_RECORDED INFORMATION_:
+--

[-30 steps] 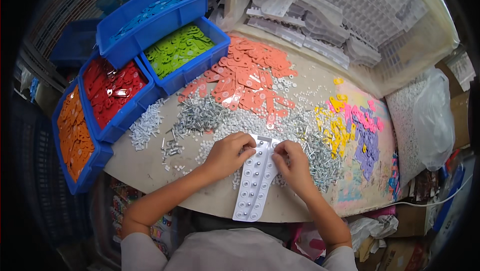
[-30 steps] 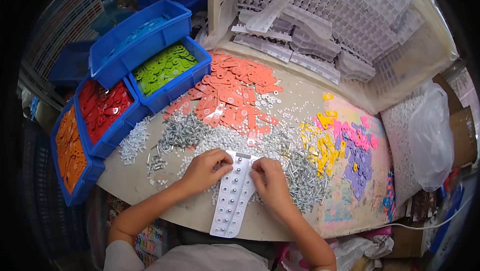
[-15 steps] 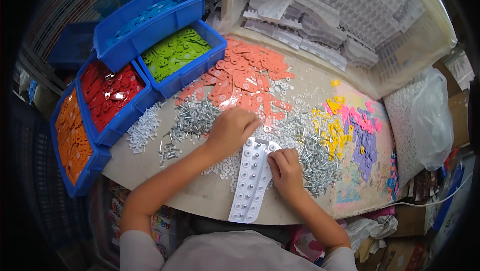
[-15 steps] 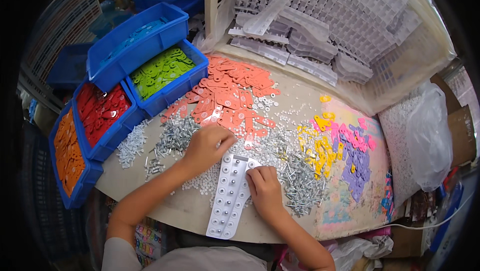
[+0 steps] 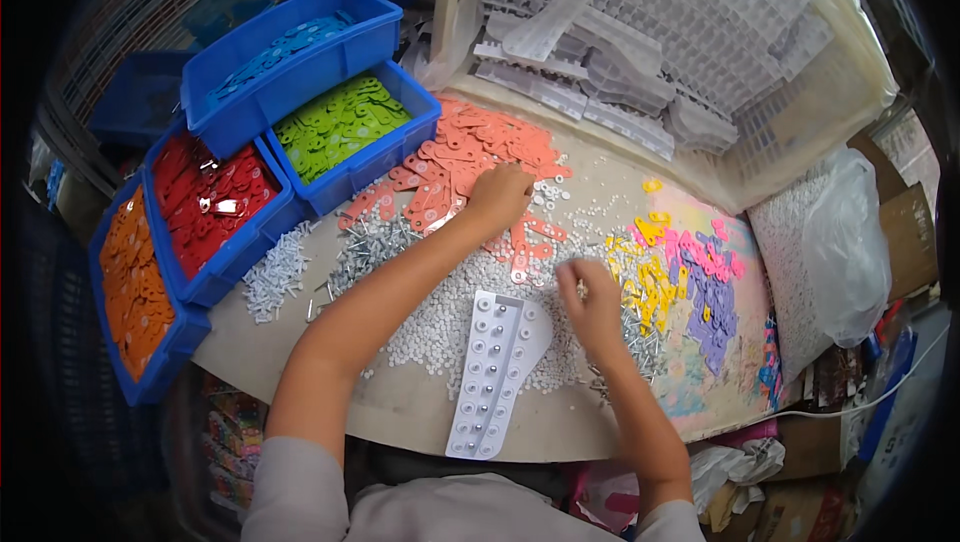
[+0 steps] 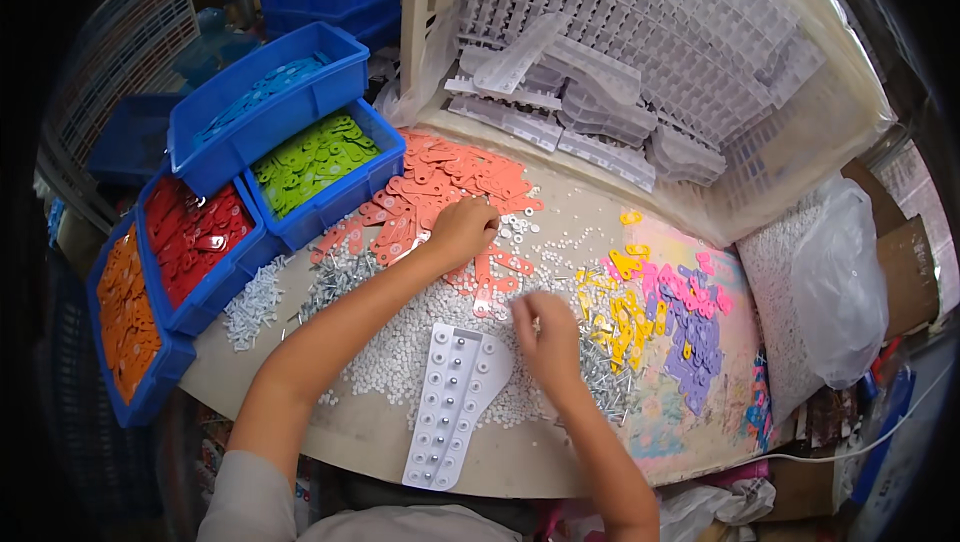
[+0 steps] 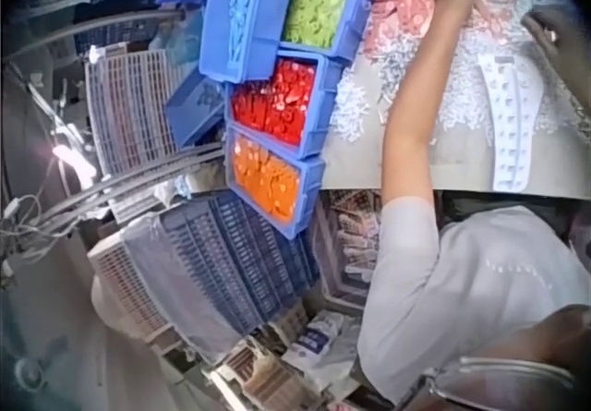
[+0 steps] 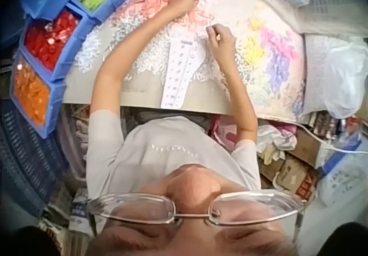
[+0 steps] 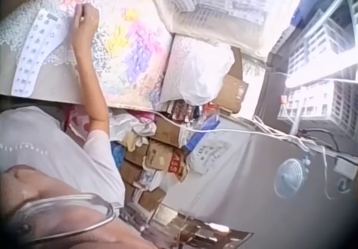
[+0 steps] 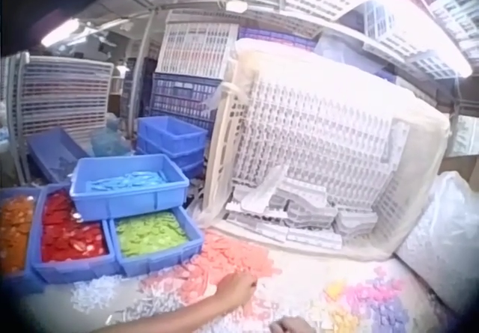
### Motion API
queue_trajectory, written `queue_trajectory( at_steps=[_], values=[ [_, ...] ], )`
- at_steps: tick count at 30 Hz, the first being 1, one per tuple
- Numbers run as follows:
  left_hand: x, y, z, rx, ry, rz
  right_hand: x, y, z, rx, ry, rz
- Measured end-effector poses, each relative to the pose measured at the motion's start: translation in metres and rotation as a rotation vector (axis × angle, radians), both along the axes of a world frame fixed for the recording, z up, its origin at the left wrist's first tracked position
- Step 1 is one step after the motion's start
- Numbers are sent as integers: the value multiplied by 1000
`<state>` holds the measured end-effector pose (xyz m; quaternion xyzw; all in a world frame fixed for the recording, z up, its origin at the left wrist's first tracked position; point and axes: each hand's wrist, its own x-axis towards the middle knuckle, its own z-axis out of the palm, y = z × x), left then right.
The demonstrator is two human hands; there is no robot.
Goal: Assembling a colorful plastic toy xylophone by placing colored bars onto a white base.
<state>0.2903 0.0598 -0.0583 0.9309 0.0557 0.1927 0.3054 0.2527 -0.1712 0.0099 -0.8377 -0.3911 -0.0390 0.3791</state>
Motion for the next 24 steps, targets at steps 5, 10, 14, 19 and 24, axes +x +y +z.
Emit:
queue_trajectory(
  at_steps=[5,10,14,19,24],
  values=[
    [-12,-6,6,26,-108,36,92,42,-26,-13,17,-135],
    [-68,-20,49,-355,19,39,114,67,-49,-263,69,-169],
    [-126,-32,61,-400,-32,-138,120,63,-57,-258,-186,-138],
    [-182,-37,59,-373,117,-280,66,46,-22,57,151,-52],
    [-208,-43,51,-342,100,-254,-20,-12,15,11,281,131]
  ],
)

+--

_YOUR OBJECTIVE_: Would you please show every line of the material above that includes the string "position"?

_RESULT BELOW_:
- Measured end-effector poses, each relative to the pose measured at the motion's start: translation in metres and rotation as a rotation vector (axis × angle, radians), both along the axes of a world frame fixed for the recording, z up, its origin at the left wrist's first tracked position
`<state>` holds the measured end-effector pose (xyz m; quaternion xyzw; all in a world frame fixed for the recording, z up, its origin at the left wrist's first tracked position; point and axes: each hand's wrist, its own x-axis towards the middle knuckle, its own z-axis out of the palm, y = z × x), left then right.

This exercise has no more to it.